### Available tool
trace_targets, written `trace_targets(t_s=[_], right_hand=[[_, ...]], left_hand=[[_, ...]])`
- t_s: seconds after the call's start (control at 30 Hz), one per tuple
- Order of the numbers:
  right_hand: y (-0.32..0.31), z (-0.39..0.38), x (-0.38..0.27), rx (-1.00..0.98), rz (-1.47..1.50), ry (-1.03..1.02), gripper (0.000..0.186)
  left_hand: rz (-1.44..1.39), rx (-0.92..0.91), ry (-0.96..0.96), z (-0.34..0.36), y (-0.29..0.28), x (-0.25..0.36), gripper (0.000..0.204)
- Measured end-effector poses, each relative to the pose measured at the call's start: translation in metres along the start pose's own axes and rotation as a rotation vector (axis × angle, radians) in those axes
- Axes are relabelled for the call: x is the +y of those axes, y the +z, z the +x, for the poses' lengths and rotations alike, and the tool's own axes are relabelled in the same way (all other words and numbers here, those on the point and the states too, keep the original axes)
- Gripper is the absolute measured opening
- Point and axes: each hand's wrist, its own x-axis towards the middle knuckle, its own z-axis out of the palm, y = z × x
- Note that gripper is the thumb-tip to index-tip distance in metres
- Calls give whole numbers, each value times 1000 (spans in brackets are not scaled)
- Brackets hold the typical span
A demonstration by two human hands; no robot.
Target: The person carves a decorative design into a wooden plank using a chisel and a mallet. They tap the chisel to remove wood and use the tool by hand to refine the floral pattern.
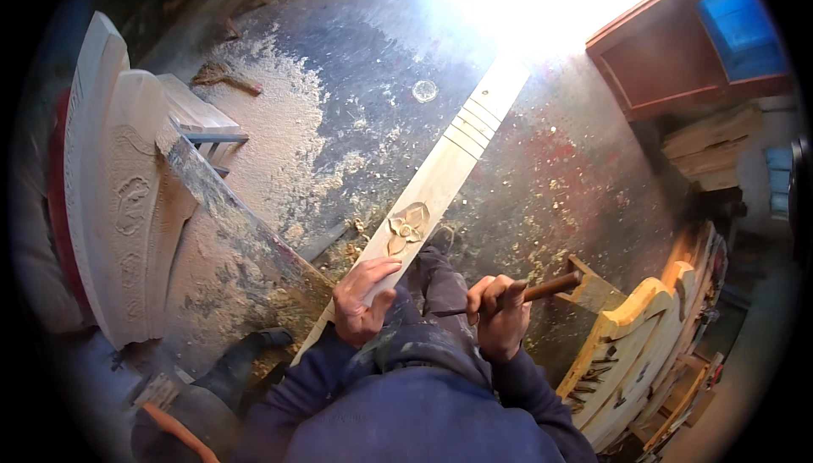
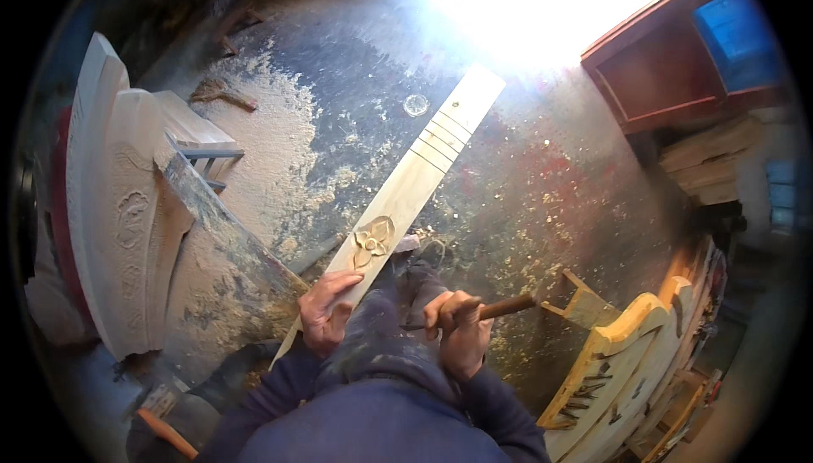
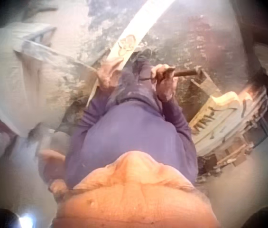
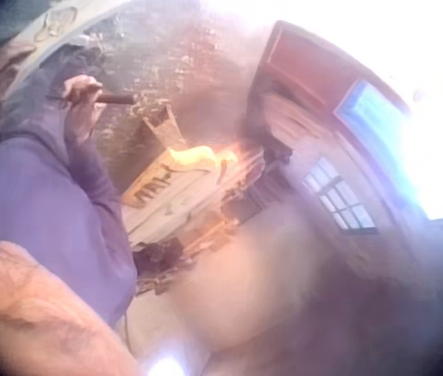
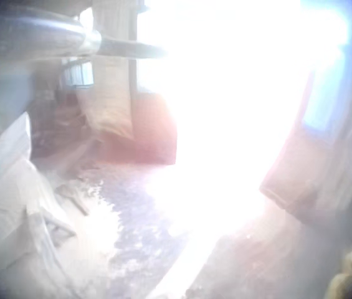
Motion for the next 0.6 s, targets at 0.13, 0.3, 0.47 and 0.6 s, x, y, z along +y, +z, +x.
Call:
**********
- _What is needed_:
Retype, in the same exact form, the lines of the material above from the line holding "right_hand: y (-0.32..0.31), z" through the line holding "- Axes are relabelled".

- _Exercise output_:
  right_hand: y (-0.32..0.31), z (-0.39..0.38), x (-0.38..0.27), rx (-1.00..0.98), rz (-1.47..1.50), ry (-1.03..1.02), gripper (0.000..0.186)
  left_hand: rz (-1.44..1.39), rx (-0.92..0.91), ry (-0.96..0.96), z (-0.34..0.36), y (-0.29..0.28), x (-0.25..0.36), gripper (0.000..0.204)
- Measured end-effector poses, each relative to the pose measured at the call's start: translation in metres along the start pose's own axes and rotation as a rotation vector (axis × angle, radians) in those axes
- Axes are relabelled for the call: x is the +y of those axes, y the +z, z the +x, for the poses' lengths and rotations alike, and the tool's own axes are relabelled in the same way (all other words and numbers here, those on the point and the states too, keep the original axes)

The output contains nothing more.